2.Nature of the packing used
This has to be related to the mode of the transportation and its adequacy as a form of protection to the cargo.Air freight and maritime container shipment tend to require less packing.
3.Type of Merchandise involved
Some commodities are more vulnerable to damage than others.Additionally,one must relate this to the cover provided and the experience of conveying such cargo.
4.Nature of Transit and Related Warehouse Accommodition
Generally,the shorter the transit time,the less vulnerable the cargo to damge/pilferage.Again the mode(s) of transport invloved influence(s) premium determination.
5.Previous Experience
If the cargo involved have been subject to significant damage/pilferage,the premium are likely to be high.
6.The Extent of Cover Needed
Obviously the more extensive cover is required,the higher the premium rate is.For example,glassware may be at a high rate against all risks including breakage,or at a much lower rate excluding breakage,cracking or chipping.
7.The Volume of Cargo Involved
A substantial quantity shipment of cargo may obtain a more favorable premium, but much consideration depends on other circumstances,particularly transport mode and type of packing,if any.
*Cargo Insurance Claims
Most insurance company policies require that immediate notice be given to nearest branch or agency in the event of damage giving rise to a claim under a policy on goods.When notified of damage,the company's agent appoints a suitable surveyor to inspect the goods and to report on the nature and extent of damage.A common practice is for a report or certificate of loss incorporate the surveyor's findings to be issured to the consignees,the latter paying fee.This certificate of loss is included with the claim papers and,if the loss is recoverable under the insurance cover,the fee is refunded to the claimants.

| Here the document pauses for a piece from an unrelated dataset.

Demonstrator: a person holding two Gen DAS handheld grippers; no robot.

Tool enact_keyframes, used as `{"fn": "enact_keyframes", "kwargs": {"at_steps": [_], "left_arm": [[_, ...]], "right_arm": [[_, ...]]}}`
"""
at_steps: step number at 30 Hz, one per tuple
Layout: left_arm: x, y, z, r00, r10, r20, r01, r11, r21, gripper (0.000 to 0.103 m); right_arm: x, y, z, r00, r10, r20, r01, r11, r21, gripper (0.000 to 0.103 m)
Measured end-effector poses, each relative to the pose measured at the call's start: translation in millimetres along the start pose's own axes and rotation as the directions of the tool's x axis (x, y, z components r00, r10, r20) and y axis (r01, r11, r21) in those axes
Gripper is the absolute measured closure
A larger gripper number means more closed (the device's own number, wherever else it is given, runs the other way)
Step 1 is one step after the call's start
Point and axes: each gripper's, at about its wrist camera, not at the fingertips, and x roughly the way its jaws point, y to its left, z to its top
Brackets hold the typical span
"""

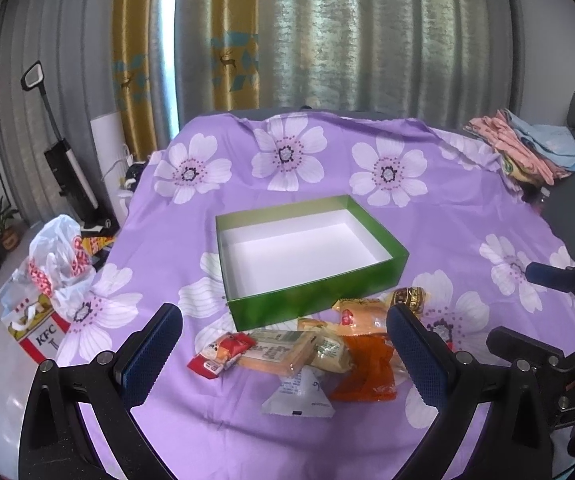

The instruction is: Organize snacks

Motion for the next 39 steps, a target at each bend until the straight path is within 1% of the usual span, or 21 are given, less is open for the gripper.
{"fn": "enact_keyframes", "kwargs": {"at_steps": [15,18,20,24,28,31,34,37,39], "left_arm": [[-3,-4,-2,1.0,-0.004,0.003,0.004,1.0,-0.001,0.001],[-2,-7,-4,1.0,-0.021,-0.006,0.021,1.0,-0.003,0.001],[2,-8,-7,0.998,-0.056,-0.029,0.056,0.998,-0.016,0.001],[17,2,-18,0.984,-0.144,-0.104,0.135,0.987,-0.082,0.001],[32,18,-30,0.958,-0.239,-0.16,0.208,0.96,-0.187,0.001],[37,27,-40,0.941,-0.296,-0.162,0.256,0.939,-0.23,0.001],[37,34,-56,0.928,-0.342,-0.146,0.303,0.923,-0.237,0.001],[40,43,-69,0.918,-0.366,-0.151,0.324,0.914,-0.244,0.002],[42,47,-77,0.901,-0.406,-0.154,0.359,0.896,-0.262,0.002]], "right_arm": [[-5,7,1,1.0,0.008,-0.005,-0.008,1.0,0.003,0.0],[-5,7,-1,1.0,0.009,-0.011,-0.009,1.0,0.008,0.0],[-3,6,-3,1.0,0.006,-0.015,-0.006,1.0,0.014,0.0],[2,2,-9,0.999,0.009,-0.032,-0.008,0.999,0.043,0.0],[9,-5,-21,0.998,0.018,-0.052,-0.015,0.998,0.069,0.0],[16,-9,-33,0.997,0.036,-0.068,-0.03,0.995,0.096,0.0],[25,-10,-48,0.993,0.078,-0.086,-0.066,0.989,0.13,0.0],[35,-4,-63,0.986,0.135,-0.097,-0.121,0.982,0.142,0.0],[44,4,-73,0.979,0.169,-0.11,-0.154,0.979,0.138,0.0]]}}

In some circumstances,the claim papers are returned to the place where the insurance was effected and subsequently presented to the underwriter.However especially where goods are sold on CIF terms,and the policy is assigned to the consignees,arrangement are made for any claims to be paid at destination. In such cases,the consignees approach the agents named in the policy for payment of their claims. Of course,the claims procedure will vay by circumstances,but undountedly a quicker settlement should be secured in the event of loss or damage.

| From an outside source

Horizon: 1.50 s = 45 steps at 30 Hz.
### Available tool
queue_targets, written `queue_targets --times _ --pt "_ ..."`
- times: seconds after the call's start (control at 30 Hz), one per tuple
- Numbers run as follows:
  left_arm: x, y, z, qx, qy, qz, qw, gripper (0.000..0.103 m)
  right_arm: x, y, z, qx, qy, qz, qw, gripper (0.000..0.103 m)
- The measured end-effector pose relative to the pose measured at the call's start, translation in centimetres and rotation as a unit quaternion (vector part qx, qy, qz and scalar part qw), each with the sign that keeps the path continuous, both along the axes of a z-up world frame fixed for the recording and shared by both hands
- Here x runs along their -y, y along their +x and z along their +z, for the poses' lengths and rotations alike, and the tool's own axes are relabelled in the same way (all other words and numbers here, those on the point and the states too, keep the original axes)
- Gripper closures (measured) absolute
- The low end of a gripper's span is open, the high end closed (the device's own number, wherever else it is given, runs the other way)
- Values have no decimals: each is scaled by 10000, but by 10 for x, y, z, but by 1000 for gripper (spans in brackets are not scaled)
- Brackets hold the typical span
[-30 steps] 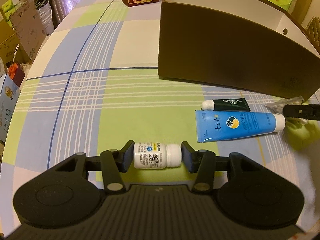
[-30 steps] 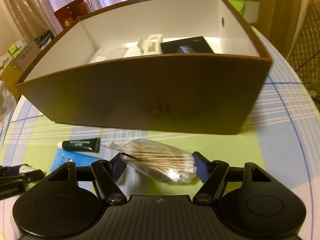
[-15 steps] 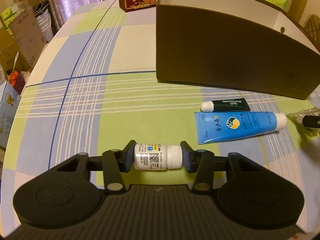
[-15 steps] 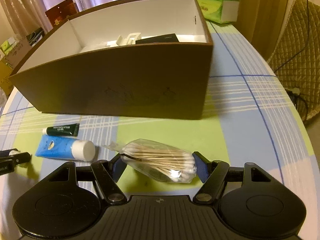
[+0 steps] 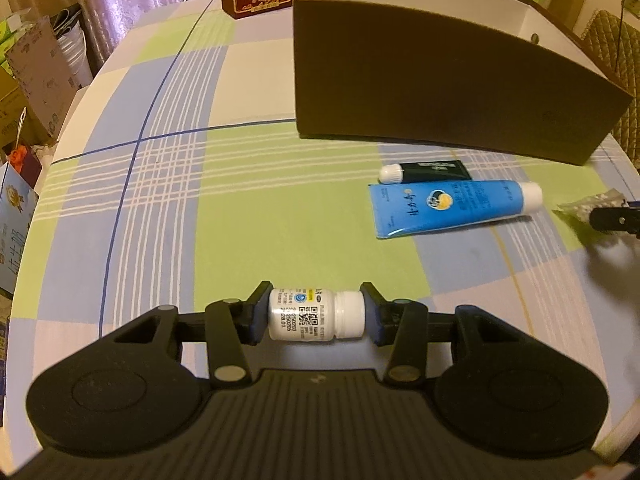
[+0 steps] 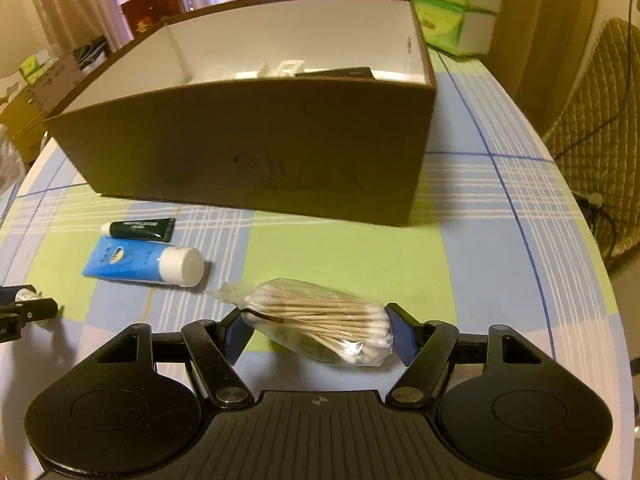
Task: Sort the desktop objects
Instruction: 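Carry the pill bottle and the cotton swab bag with both tools into the box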
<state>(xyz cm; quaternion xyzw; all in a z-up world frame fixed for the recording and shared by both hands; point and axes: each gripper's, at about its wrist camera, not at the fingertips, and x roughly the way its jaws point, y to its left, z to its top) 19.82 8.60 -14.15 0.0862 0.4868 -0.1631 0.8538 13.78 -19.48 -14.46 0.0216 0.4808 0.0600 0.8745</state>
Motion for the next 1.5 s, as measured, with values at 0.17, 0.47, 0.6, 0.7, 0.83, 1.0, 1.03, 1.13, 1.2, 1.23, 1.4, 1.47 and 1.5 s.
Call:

The following documents are required when making an insurance claim and should be produced by the buyer:
7.1 The commercial invoice issued to the buyer
7.2 The original bill of lading
7.3The original policy or certificate of insurance
7.4The survey report or other documentary evident detailing the loss or dame incurred
7.5Extended protest for salvage loss,particular average in goods or the total loss of goods
7.6Any exchange of correspondence with carrier or other parties regading their liability for the loss or damage
7.7Any landing account af final destination

1 comment:

employers liability insurance said...

Nice post. I like the way you have presented the whole process in few simple steps. It not only increases the readability but also helps when implemented practically. The check list is very useful and will help one to remember all the documents that are to needed when claiming the insurance amount.